> **EXERCISE BRIEF**
Filter the data for lines with the word "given" and copy those lines.

> **AVAILABLE RECORDS**
Start of Block

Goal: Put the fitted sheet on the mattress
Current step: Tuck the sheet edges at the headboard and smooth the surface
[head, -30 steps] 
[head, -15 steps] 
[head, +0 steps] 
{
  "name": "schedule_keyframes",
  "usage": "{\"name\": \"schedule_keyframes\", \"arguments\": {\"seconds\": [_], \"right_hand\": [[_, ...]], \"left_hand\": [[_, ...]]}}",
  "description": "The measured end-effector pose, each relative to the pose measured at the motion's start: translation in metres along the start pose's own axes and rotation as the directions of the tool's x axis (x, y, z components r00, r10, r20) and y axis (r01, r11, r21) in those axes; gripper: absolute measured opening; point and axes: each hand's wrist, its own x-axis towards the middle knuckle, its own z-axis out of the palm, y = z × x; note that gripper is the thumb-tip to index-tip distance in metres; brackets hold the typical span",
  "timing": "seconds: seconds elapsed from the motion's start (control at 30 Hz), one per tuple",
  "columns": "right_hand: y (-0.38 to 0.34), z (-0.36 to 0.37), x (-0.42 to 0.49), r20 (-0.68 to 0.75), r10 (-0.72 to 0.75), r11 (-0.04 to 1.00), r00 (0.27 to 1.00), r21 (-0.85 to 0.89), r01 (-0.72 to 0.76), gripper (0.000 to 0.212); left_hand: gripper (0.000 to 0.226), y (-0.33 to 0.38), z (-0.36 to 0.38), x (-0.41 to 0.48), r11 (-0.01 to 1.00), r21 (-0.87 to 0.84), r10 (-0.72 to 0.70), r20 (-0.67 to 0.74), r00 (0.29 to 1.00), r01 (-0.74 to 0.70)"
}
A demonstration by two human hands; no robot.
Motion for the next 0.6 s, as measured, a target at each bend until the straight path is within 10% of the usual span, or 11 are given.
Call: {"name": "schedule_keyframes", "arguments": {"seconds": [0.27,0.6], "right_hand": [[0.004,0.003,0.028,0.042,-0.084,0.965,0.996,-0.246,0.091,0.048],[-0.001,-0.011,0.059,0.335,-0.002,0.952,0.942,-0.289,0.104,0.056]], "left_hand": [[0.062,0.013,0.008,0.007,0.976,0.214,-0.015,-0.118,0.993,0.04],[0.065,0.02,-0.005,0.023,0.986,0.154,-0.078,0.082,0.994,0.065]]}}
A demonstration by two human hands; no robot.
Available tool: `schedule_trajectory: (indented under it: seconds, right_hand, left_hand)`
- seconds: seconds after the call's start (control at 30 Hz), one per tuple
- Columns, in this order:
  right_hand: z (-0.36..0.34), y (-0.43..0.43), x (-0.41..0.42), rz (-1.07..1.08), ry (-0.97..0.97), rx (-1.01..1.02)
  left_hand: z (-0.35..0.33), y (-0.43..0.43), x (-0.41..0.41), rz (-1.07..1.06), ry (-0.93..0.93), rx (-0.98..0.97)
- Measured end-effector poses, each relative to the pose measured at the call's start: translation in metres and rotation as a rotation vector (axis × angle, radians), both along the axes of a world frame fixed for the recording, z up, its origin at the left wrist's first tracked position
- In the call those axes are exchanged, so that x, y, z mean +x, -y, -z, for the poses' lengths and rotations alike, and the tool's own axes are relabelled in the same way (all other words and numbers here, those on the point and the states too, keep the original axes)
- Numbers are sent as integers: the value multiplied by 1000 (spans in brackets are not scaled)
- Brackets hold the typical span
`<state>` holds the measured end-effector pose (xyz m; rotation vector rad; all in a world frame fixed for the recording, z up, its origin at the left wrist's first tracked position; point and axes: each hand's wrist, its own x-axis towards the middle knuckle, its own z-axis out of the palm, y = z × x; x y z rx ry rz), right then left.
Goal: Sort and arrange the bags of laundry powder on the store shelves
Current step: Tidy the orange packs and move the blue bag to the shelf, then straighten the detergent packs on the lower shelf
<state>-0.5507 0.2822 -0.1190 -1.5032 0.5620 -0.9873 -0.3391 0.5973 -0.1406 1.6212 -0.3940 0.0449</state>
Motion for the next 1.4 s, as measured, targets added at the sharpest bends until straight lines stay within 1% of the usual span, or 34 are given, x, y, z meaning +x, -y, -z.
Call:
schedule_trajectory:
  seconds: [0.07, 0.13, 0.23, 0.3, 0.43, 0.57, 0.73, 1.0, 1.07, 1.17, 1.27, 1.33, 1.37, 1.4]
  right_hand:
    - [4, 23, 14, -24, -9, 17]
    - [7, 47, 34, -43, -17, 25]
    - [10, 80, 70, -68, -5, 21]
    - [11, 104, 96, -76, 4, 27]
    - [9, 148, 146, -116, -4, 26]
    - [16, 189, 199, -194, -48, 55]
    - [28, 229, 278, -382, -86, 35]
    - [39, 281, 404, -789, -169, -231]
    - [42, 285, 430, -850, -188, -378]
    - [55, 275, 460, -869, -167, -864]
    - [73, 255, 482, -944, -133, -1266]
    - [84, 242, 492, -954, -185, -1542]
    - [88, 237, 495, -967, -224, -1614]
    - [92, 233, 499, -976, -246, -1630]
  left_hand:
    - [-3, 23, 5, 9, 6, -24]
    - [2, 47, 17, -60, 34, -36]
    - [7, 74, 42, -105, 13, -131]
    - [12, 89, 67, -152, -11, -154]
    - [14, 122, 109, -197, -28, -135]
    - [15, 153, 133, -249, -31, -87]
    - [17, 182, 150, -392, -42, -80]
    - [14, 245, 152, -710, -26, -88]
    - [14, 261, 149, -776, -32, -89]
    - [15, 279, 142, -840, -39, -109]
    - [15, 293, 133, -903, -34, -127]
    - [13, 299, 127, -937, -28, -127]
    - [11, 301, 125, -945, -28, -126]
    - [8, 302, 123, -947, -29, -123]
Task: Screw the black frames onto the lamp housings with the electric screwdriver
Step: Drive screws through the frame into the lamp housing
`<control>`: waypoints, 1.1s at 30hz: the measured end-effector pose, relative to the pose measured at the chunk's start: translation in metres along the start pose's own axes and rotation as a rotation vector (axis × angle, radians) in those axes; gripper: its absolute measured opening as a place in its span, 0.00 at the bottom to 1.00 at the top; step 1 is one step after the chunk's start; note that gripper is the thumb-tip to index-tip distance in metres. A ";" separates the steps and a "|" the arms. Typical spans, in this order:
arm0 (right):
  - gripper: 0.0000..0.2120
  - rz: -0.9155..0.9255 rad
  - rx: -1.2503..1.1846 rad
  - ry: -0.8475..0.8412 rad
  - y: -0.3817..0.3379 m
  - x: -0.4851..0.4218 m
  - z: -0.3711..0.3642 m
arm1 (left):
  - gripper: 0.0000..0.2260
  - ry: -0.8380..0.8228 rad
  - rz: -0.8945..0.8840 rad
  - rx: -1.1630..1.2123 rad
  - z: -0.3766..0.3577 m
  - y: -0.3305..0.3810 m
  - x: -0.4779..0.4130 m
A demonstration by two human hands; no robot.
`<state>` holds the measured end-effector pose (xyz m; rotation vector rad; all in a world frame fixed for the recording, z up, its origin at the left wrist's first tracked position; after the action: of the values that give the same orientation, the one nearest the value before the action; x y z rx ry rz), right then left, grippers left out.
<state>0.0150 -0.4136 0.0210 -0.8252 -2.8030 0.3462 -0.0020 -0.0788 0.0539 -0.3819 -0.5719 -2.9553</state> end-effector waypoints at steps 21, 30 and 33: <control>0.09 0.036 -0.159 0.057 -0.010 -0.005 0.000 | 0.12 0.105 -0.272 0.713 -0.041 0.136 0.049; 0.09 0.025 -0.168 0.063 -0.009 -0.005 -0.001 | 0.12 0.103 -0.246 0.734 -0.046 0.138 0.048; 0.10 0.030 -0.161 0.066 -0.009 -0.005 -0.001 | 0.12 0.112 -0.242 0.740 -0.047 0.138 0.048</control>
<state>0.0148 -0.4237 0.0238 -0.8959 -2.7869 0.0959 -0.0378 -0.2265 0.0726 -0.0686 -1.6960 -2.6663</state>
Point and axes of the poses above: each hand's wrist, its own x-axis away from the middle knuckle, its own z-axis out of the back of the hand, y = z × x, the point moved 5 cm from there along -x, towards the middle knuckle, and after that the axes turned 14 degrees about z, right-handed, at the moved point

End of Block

> **EXERCISE SOLUTION**
Motion for the next 0.6 s, as measured, a target at each bend until the straight path is within 10% of the usual span, or 11 are given.
Motion for the next 1.4 s, as measured, targets added at the sharpest bends until straight lines stay within 1% of the usual span, or 34 are given, x, y, z meaning +x, -y, -z.

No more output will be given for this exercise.